Task prompt: Please set down the whole listing again, precisely.

Source data:
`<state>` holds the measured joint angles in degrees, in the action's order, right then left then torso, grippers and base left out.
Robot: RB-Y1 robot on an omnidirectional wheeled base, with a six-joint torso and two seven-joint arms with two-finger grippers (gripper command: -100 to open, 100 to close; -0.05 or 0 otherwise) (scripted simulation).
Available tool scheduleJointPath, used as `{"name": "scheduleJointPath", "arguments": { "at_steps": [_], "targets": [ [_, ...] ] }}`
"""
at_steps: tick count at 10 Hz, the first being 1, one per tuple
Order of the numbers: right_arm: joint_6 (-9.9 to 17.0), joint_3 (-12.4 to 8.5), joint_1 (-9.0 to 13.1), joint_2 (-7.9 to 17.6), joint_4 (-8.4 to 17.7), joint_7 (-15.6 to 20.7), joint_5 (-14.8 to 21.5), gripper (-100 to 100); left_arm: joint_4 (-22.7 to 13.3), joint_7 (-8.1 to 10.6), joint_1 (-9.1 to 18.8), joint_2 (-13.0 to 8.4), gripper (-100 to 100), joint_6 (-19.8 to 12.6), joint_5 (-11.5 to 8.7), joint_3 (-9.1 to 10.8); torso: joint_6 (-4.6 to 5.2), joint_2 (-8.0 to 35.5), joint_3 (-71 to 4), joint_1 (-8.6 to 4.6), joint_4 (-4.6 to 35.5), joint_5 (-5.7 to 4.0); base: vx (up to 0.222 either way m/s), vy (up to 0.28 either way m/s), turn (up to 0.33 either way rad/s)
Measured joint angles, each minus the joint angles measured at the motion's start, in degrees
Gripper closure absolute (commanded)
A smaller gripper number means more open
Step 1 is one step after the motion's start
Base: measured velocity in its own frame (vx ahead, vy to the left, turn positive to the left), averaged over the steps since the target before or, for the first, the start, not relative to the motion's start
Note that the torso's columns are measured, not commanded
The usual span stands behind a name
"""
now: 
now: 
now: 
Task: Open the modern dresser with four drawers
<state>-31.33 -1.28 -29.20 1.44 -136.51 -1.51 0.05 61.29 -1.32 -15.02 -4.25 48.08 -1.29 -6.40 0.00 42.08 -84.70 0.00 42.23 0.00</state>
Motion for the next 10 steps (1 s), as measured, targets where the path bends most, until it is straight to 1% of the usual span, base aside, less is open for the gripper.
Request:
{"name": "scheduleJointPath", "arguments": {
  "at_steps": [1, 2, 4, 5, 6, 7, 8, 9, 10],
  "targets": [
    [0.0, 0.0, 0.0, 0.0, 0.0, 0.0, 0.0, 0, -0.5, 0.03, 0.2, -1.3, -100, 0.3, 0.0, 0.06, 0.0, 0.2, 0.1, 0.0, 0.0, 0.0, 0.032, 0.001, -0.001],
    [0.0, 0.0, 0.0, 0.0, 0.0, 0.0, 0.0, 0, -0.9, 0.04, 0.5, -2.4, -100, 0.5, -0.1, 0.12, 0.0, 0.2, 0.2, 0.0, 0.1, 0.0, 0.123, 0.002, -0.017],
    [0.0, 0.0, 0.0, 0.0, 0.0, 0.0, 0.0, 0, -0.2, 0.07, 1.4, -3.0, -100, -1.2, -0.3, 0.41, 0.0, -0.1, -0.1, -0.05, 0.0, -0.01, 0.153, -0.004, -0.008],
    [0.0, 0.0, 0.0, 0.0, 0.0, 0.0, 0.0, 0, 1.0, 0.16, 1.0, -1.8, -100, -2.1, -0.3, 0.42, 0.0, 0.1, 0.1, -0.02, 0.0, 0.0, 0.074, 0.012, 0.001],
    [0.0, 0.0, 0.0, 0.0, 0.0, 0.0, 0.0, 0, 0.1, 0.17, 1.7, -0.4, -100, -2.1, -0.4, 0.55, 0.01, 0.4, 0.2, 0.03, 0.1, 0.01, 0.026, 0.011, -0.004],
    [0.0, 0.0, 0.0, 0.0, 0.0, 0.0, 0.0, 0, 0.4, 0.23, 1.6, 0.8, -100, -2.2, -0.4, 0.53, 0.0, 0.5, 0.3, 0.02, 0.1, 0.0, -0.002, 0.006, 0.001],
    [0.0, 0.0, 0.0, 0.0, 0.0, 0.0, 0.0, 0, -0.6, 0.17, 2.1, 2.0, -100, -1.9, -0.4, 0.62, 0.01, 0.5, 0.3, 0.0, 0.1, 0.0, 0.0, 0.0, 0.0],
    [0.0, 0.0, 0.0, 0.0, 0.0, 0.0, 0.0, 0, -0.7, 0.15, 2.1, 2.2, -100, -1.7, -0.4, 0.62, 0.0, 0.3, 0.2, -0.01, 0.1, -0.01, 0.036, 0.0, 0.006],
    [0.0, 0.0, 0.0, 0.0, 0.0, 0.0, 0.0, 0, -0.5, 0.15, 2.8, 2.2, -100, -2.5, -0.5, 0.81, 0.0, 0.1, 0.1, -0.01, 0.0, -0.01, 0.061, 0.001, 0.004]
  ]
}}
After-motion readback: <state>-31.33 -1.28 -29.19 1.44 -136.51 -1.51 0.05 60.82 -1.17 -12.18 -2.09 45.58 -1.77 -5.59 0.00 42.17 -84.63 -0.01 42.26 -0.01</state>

Task solution:
`<state>` holds the measured joint angles in degrees, in the action's order, right then left then torso, grippers and base left out.
Robot: RB-Y1 robot on an omnidirectional wheeled base, with a six-joint torso and two seven-joint arms with two-finger grippers (gripper command: -100 to open, 100 to close; -0.05 or 0 otherwise) (scripted simulation).
Available tool scheduleJointPath, used as `{"name": "scheduleJointPath", "arguments": { "at_steps": [_], "targets": [ [_, ...] ] }}`
"""
at_steps: tick count at 10 Hz, the first being 1, one per tuple
Order of the numbers: right_arm: joint_6 (-9.9 to 17.0), joint_3 (-12.4 to 8.5), joint_1 (-9.0 to 13.1), joint_2 (-7.9 to 17.6), joint_4 (-8.4 to 17.7), joint_7 (-15.6 to 20.7), joint_5 (-14.8 to 21.5), gripper (-100 to 100); left_arm: joint_4 (-22.7 to 13.3), joint_7 (-8.1 to 10.6), joint_1 (-9.1 to 18.8), joint_2 (-13.0 to 8.4), gripper (-100 to 100), joint_6 (-19.8 to 12.6), joint_5 (-11.5 to 8.7), joint_3 (-9.1 to 10.8); torso: joint_6 (-4.6 to 5.2), joint_2 (-8.0 to 35.5), joint_3 (-71 to 4), joint_1 (-8.6 to 4.6), joint_4 (-4.6 to 35.5), joint_5 (-5.7 to 4.0); base: vx (up to 0.222 either way m/s), vy (up to 0.28 either way m/s), turn (up to 0.33 either way rad/s)
Measured joint angles, each minus the joint angles measured at the motion's start, in degrees
Gripper closure absolute (commanded)
A smaller gripper number means more open
Step 1 is one step after the motion's start
Base: measured velocity in its own frame (vx ahead, vy to the left, turn positive to the left), averaged over the steps since the target before or, for the first, the start, not relative to the motion's start
Note that the torso's columns are measured, not commanded
The usual span stands behind a name
"""
now: 
now: 
now: 
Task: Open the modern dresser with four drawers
<state>-31.33 -1.28 -29.20 1.44 -136.51 -1.51 0.05 61.29 -1.32 -15.02 -4.25 48.08 -1.29 -6.40 0.00 42.08 -84.70 0.00 42.23 0.00</state>
Motion for the next 10 steps (1 s), as measured, targets where the path bends most, until it is straight to 1% of the usual span, base aside, less is open for the gripper.
Request:
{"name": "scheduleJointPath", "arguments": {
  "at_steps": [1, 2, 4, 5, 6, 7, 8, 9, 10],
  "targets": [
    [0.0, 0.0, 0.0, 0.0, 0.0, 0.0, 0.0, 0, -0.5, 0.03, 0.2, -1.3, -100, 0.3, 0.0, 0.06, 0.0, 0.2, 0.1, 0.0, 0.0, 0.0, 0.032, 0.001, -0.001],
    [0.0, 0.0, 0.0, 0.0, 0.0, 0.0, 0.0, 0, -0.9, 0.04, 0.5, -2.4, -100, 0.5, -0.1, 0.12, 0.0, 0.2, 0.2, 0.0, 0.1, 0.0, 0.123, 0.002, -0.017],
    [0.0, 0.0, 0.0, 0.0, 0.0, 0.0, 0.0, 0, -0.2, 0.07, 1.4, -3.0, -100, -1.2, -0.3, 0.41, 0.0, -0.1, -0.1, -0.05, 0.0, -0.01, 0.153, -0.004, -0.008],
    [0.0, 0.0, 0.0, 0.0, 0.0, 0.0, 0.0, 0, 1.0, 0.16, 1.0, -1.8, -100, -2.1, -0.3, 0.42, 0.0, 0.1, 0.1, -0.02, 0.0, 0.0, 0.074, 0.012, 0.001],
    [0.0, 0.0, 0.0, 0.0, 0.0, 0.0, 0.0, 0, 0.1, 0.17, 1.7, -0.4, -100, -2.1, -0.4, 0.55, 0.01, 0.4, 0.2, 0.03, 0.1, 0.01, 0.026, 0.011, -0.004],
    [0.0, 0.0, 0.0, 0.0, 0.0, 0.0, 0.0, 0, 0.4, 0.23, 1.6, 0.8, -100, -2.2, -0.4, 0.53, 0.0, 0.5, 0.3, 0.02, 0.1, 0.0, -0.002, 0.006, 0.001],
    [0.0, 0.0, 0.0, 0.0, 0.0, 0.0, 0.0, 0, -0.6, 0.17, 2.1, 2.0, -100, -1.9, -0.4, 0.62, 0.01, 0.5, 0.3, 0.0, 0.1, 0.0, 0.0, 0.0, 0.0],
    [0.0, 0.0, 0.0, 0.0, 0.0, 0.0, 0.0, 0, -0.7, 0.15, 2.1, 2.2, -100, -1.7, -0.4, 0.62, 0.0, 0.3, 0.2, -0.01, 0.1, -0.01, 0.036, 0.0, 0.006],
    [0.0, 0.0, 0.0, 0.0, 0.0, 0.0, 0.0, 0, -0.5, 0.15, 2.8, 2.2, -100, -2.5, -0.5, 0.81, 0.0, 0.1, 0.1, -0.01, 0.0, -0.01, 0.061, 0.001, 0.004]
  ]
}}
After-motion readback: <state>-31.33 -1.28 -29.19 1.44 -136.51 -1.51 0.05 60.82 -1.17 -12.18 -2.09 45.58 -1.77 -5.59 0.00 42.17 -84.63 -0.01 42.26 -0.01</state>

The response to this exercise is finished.